New Backcountry Camping procedures
Reservations for required permits must be obtained through Recreation.gov. Due to the breach at Old Inlet, access to both east and west wilderness camping zones must now be from Davis Park or access points west, and involve a 2½ to 10 mile hike. More »
Great Backyard Bird Count at Fire Island, William Floyd Estate on February 18
Contact: Paula Valentine, 631-687-4759
Contact: Kathy Krause, 631-687-4772
Fire Island National Seashore is supporting the 15th Annual Great Backyard Bird Count with three special guided bird walks this year. On Saturday, February 18, you can join one of these special walks at either end of Fire Island, or at the William Floyd Estate. Program starting times and duration vary by site.
For the past three years, GBBC walks have been conducted at the 613-acre William Floyd Estate, property that was the home of one of New York's four signers of the Declaration of Independence, William Floyd. The Estate is now managed by the National Park Service as part of Fire Island National Seashore, and includes a variety of habitats, from fields and woods, to streams, wetlands and salt marsh, and remnants of cultural plantings left by generations of Floyd family members. As you explore the expansive historic grounds, you'll find excellent habitat for birdlife. "By mid- to late February, some of the earliest migrant birds start to show up," stated MaryLaura Lamont, who has worked at the Estate for many years. "I always like to look for the red-winged blackbirds and grackles. It's a sure sign that spring is returning."

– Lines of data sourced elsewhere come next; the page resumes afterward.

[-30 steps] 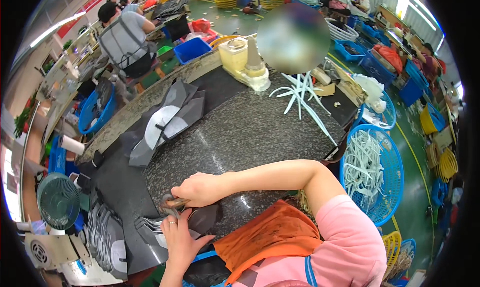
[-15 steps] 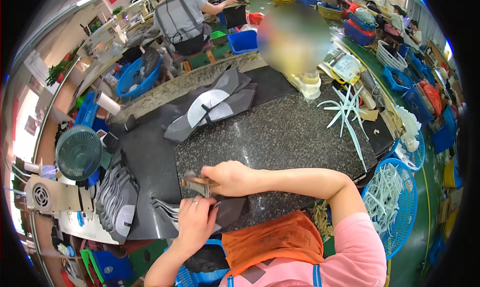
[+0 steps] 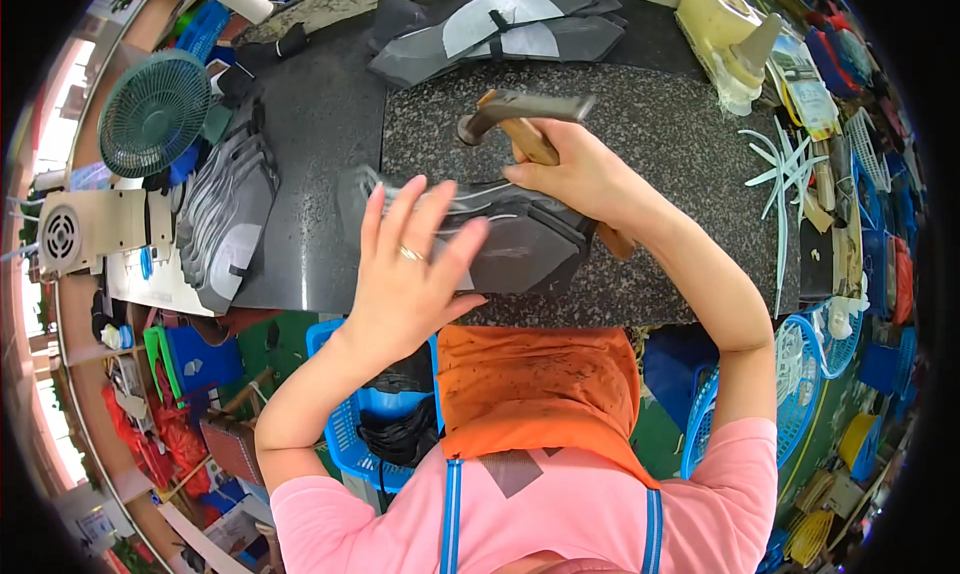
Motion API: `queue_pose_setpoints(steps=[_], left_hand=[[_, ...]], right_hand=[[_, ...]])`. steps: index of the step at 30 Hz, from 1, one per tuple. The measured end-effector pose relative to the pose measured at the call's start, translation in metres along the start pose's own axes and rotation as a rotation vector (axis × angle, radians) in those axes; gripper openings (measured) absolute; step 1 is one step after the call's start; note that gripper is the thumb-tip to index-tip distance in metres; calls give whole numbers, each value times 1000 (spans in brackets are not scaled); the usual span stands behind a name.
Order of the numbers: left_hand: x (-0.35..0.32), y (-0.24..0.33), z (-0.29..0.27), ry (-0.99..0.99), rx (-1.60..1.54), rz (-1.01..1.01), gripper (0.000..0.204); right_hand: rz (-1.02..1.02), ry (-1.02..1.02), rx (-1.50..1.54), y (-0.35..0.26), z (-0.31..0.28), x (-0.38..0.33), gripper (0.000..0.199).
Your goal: The person uses a hammer to flatten or bond shoe upper components on a workspace. The person picks up pieces of black material and applies pressure or strikes them with the hammer while holding them in place by hand.
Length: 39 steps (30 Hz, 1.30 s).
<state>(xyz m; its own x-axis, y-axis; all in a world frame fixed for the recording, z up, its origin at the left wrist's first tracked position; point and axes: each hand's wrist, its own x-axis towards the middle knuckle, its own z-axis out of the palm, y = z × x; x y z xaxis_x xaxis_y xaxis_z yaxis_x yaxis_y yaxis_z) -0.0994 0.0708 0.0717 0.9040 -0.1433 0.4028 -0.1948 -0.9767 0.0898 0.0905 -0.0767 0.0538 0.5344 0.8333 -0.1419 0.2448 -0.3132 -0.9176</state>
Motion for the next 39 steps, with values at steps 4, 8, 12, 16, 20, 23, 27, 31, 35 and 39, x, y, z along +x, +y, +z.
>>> queue_pose_setpoints(steps=[4, 8, 12, 16, 20, 23, 27, 31, 35, 39], left_hand=[[-14, 6, 15, 6, -69, 135, 65], [-8, -6, 3, 77, -526, -133, 38], [-49, -49, -11, 351, -1298, -542, 27], [-61, -142, -61, 1150, -1422, -897, 35], [-96, -192, -135, 1415, -547, -670, 33], [-59, -172, -147, 1302, -141, -667, 27], [-3, -134, -40, 236, -17, -636, 51], [29, 8, 25, -296, -99, 243, 99], [34, 6, 42, -155, -171, 326, 79], [38, 30, 17, -94, -223, 202, 68]], right_hand=[[-51, 135, 112, 3, 18, -9, 29], [0, 69, 7, 0, 10, -17, 28], [-169, 88, -10, 11, 11, -15, 25], [-91, 95, -67, 40, -12, -16, 21], [6, 99, -83, 48, -23, -16, 22], [132, 12, -37, 39, -36, -22, 21], [161, 83, 31, 42, -32, -42, 29], [143, 87, 171, 47, -24, -45, 42], [112, 79, 128, 37, -22, -55, 33], [48, 141, 251, 28, -11, -61, 27]])
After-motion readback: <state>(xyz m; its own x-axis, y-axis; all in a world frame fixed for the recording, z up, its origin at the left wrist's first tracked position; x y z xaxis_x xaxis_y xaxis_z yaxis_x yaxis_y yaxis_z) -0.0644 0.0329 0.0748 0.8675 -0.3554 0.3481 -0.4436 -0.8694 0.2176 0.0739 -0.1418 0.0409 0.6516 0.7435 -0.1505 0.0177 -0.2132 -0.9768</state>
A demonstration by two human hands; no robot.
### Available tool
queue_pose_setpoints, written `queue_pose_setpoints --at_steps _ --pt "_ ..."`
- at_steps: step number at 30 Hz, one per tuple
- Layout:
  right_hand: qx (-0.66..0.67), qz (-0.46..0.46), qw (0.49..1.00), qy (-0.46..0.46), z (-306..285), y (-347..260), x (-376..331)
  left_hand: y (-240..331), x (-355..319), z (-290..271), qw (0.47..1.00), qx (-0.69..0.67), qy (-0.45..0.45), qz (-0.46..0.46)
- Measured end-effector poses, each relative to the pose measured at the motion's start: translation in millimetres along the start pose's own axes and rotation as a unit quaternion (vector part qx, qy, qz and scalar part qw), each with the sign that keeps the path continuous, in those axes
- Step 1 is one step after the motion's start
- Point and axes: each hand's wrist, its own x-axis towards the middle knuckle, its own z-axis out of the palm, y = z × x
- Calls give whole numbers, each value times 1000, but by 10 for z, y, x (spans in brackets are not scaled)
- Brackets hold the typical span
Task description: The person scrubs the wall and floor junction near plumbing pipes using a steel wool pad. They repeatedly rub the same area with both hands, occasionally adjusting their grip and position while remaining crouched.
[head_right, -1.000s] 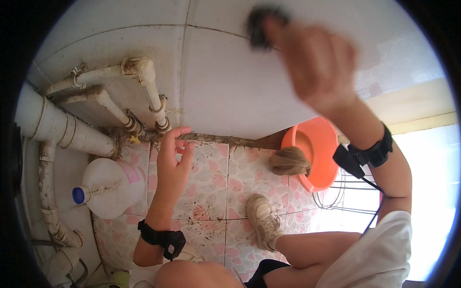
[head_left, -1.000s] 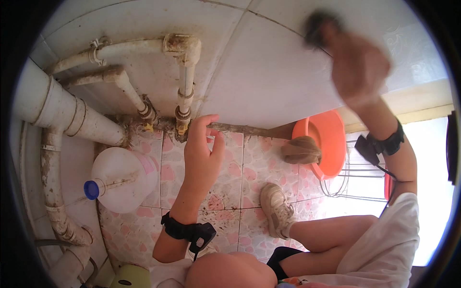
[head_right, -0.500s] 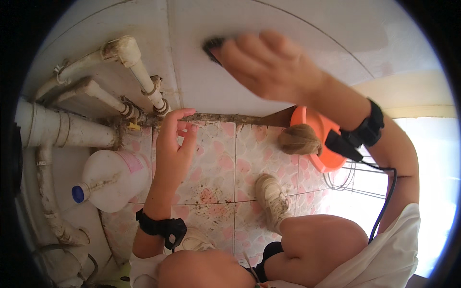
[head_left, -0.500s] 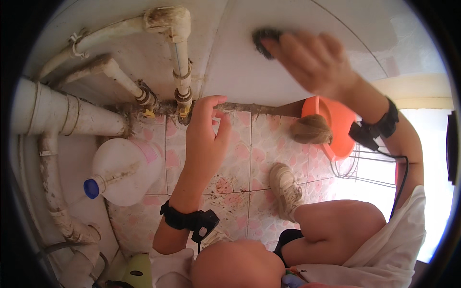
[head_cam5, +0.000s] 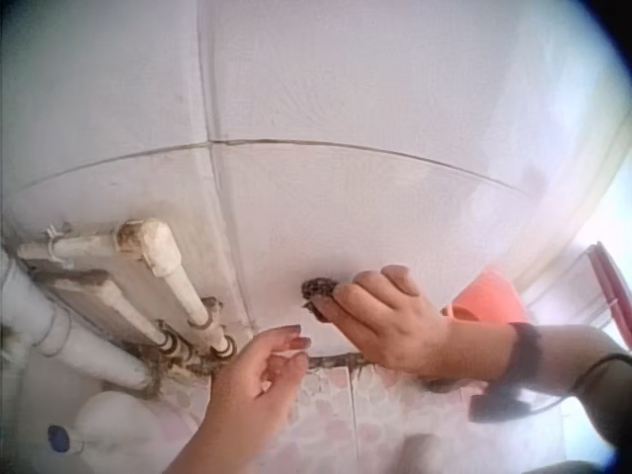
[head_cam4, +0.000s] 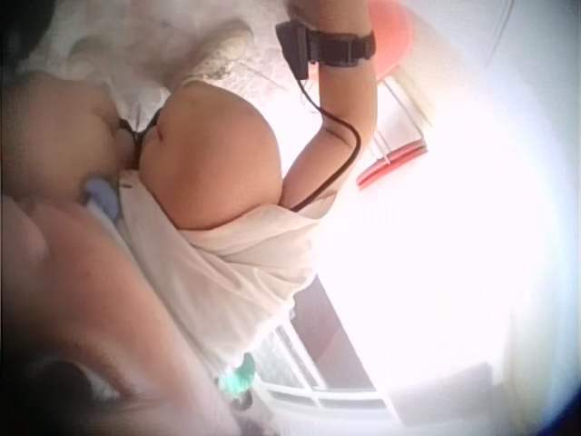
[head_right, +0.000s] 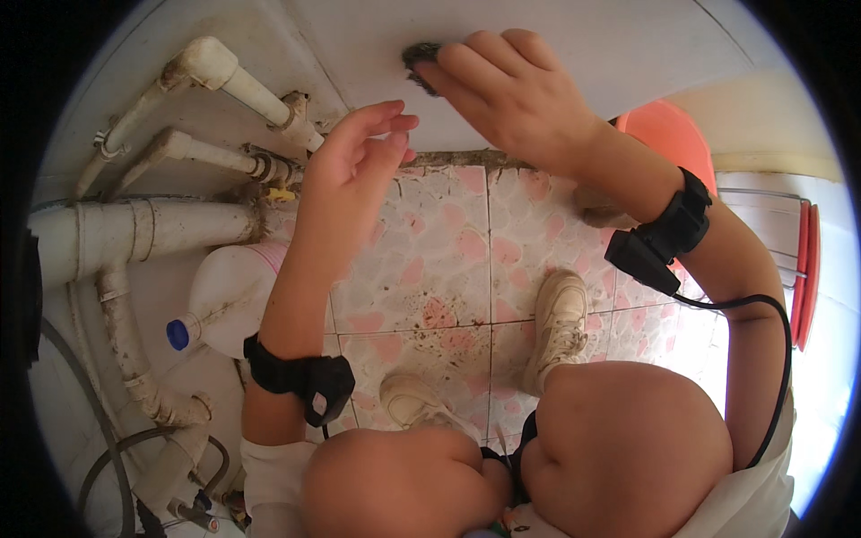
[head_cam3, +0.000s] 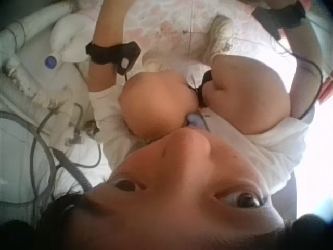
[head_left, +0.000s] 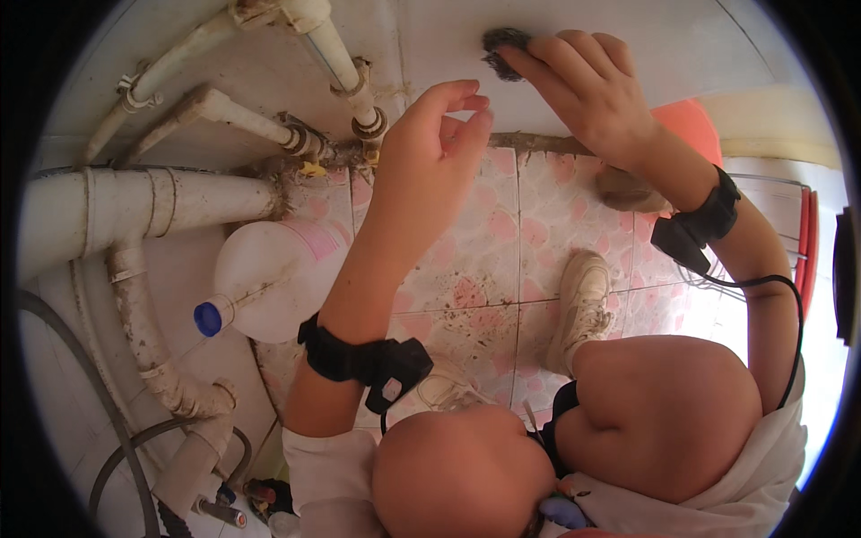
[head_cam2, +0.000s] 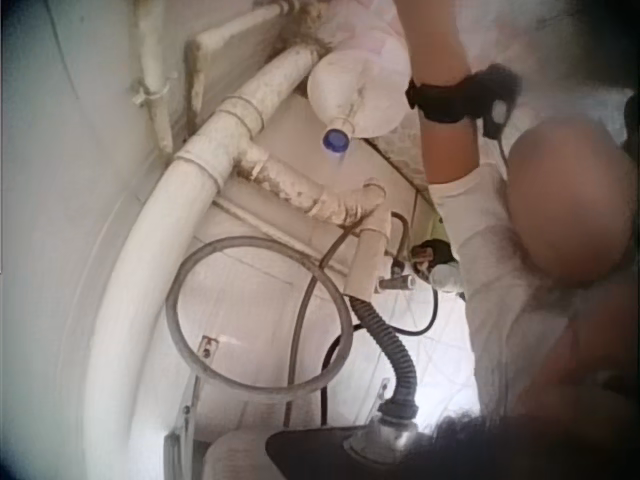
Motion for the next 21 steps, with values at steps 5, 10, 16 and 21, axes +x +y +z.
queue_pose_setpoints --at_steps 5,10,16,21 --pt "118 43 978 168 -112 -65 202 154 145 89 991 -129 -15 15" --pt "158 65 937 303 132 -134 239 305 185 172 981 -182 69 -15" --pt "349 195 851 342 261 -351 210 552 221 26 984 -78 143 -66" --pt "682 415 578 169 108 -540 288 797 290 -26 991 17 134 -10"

This year's effort to expand the formal programs to Seashore properties on the barrier island should generate a list containing a few additional avian species. "Almost every year, a snowy owl can be sighted on Fire Island beaches or dunes during the winter," stated long-time Wilderness Visitor Center volunteer Mike Trotta in late January 2012. "We saw one at Old Inlet a couple weeks ago." Another snowy owl (or perhaps the same one) has been spotted near the Fire Island Lighthouse.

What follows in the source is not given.